К этому блоку может присоединяться характеристика смеха:
«…Да и как не вспомнить, – тут Людмила Сильверстовна рассмеялась так, что холодок прошел у меня по спине – на “у” и не разжимая губ, – как не вспомнить эту
Королькову, которая испортила мне подол?» («Записки покойника», IV, 462).
«Молодая же родственница Аркадия Аполлоновича вдруг расхохоталась низким и страшным смехом».
«На это Никанор Иванович, рассмеявшись страшным смехом, ответил буквально так…» («Мастер и Маргарита», V, 128, 156).
16. «Только ты уж меня, пожалуйста, оставь в покое» («Дьяволиада», II, 31), – мольба помутившегося разумом Короткова всплывет в построении реплик Иешуа, предвидящего смертную муку («– А ты бы меня отпустил, игемон, – неожиданно попросил арестант…»), и страдающего угрызениями совести Пилата («– Да, уж ты не забудь, помяни меня, сына звездочета, – просил во сне Пилат», V, 33, 310).

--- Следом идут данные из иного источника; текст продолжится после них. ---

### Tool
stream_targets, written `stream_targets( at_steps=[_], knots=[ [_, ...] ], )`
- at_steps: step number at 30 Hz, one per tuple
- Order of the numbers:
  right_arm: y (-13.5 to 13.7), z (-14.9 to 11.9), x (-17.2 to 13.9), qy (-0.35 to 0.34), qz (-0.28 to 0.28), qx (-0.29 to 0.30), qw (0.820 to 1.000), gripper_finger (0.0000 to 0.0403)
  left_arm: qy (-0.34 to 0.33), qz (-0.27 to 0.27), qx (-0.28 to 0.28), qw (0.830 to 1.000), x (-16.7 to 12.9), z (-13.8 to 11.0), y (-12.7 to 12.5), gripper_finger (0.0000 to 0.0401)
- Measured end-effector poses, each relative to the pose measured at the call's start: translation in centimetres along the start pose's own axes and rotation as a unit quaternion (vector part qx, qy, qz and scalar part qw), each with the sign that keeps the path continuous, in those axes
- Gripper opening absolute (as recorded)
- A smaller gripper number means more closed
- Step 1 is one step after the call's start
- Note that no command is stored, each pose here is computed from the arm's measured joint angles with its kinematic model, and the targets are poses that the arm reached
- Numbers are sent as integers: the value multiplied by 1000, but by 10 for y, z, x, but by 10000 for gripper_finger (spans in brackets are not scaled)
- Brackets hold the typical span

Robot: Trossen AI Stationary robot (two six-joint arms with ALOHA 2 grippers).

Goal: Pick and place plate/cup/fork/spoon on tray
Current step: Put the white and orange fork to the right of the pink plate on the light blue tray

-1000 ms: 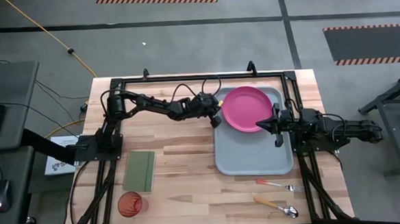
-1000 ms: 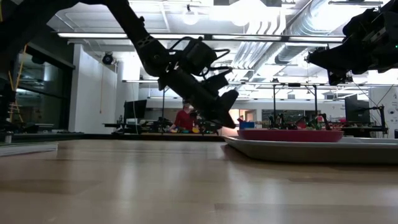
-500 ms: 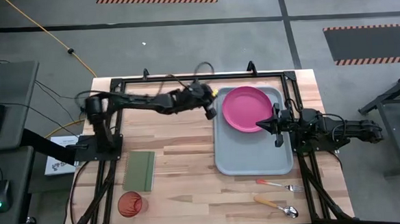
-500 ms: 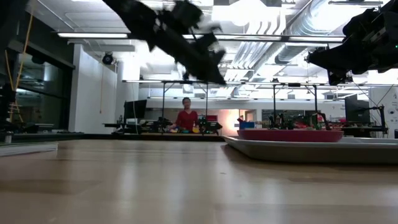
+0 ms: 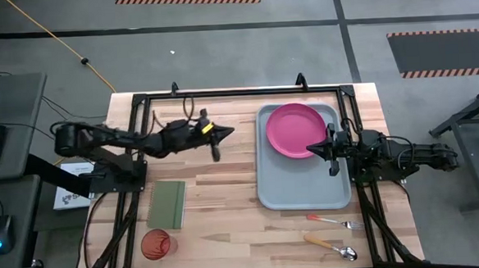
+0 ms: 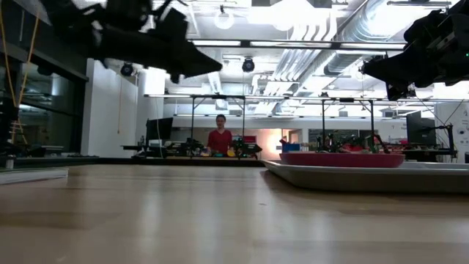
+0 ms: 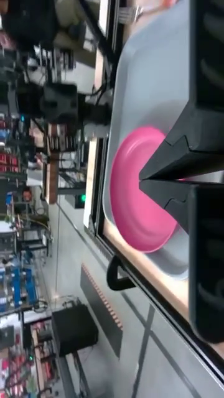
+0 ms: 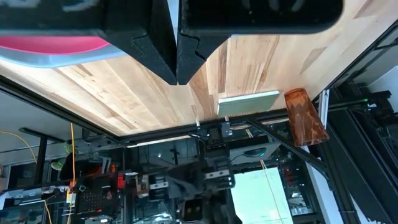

17. «…На замерзшую скользкую чашу фонтана подняли руки человека. Он <…> шапку, несмотря на мороз, снял и держал в руках. Площадь по-прежнему гудела и шумела <…>. У подножия фонтана сбилась огромная толпа», –
а после своей нелегальной речи (начатой как пропетлюровская и перетекшей в большевистскую) оратор умело растворяется в толпе («Белая гвардия», I, 391, 395).
Костяк этой мизансцены будет воспроизведен десятилетие спустя в пьесе «Александр Пушкин» – со сходной мотивировкой нелегальности ораторства:
«Внезапно из группы студентов выделяется один и поднимается на фонарь.
Студент. Сограждане, слушайте!» – и начинает читать «На смерть поэта». Ремарки – «Гул в толпе стихает», «Толпа загудела. Крик в толпе: «Беги!»[669] и т. д.